Canary Islands Parkinson’s Care Faces Crisis Amid Seven-Year Diagnosis Delays
The Parkinson Tenerife Association has warned that a systemic crisis in the Canary Islands' healthcare system is forcing non-profits to cover critical gaps, with patients facing years-long diagnostic delays and a lack of essential specialized support.
Care for neurodegenerative diseases in the Canary Islands is facing a crisis that goes beyond a simple lack of resources. A significant gap has emerged where a patient’s quality of life depends entirely on where they live. Nayra González, director of the Parkinson Tenerife Association, recently told the regional Parliament that the public health system cannot keep up with demand, forcing non-profit organizations to step in and cover structural failures.
The situation is alarming. Patients currently face waits of up to seven years for a diagnosis—a critical delay, as the disease often progresses silently for decades before symptoms appear. This is made worse by a lack of training in primary care, which prevents early detection and quick referrals to specialists. The problem is even more severe on the smaller islands, where follow-up appointments can be delayed by up to two years, falling far short of basic clinical standards.

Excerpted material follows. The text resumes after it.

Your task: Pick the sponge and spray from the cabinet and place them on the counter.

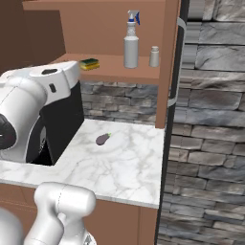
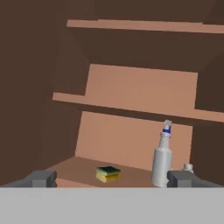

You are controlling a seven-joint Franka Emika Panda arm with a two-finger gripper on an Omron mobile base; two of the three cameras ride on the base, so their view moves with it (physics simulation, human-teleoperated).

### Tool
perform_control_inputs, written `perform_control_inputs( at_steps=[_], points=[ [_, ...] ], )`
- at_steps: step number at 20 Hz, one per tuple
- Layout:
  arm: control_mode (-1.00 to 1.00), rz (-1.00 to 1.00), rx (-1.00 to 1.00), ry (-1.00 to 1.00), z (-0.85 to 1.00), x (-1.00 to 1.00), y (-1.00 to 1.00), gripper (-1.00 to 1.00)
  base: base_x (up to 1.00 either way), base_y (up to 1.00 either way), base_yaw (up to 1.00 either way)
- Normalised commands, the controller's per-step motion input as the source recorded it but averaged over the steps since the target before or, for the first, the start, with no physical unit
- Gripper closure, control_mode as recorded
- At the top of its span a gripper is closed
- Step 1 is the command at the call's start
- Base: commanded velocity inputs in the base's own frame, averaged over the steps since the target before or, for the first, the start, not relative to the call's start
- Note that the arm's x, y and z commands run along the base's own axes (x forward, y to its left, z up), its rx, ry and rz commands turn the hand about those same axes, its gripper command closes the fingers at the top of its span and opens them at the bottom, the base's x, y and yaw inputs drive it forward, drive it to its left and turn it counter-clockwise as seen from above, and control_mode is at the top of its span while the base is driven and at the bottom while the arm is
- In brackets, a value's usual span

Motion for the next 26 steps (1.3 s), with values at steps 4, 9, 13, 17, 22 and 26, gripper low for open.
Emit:
perform_control_inputs(
  at_steps=[4, 9, 13, 17, 22, 26],
  points=[
    [-1.00, -0.08, 0.08, 0.00, 0.14, 0.01, -0.39, -1.00, 0.00, 0.00, 0.00],
    [-1.00, -0.06, 0.06, -0.03, 0.16, 0.02, -0.33, -1.00, 0.00, 0.00, 0.00],
    [-1.00, -0.06, 0.03, 0.00, 0.14, 0.14, -0.16, -1.00, 0.00, 0.00, 0.00],
    [-1.00, -0.07, 0.01, 0.00, 0.03, 0.20, -0.13, -1.00, 0.00, 0.00, 0.00],
    [-1.00, -0.08, 0.02, 0.00, 0.00, 0.25, -0.15, -1.00, 0.00, 0.00, 0.00],
    [-1.00, -0.08, 0.01, 0.00, 0.00, 0.22, -0.10, -1.00, 0.00, 0.00, 0.00]
  ],
)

The association’s workload highlights the system's collapse. In 2025, it managed over 12,000 interventions for just 200 people, and its waiting list is now nearly as long as the number of patients currently receiving care. This is happening as more people under 50 are being diagnosed—a group that needs support tailored to their work and family lives, rather than the traditional geriatric care currently offered.
According to experts, the lack of an official, up-to-date registry of Parkinson’s patients makes it impossible to design effective public policies. Because these patients are "statistically invisible," the regional strategy lacks clear goals or ways to measure success. A proposal to introduce a "case manager"—a professional to coordinate the patient's care across as many as 16 different specialists—remains just an idea, with no budget or plan to make it a reality.
Furthermore, public health services do not cover essential treatments like speech, physical, and occupational therapy, or psychological support. González emphasized that the lack of coordination between health and social services, combined with inconsistent evaluations for complex treatments like deep brain stimulation, leaves patients vulnerable. The association’s message is clear: patient groups must be involved in decision-making, and care must be better coordinated to ensure Parkinson’s is no longer ignored by the Canarian government.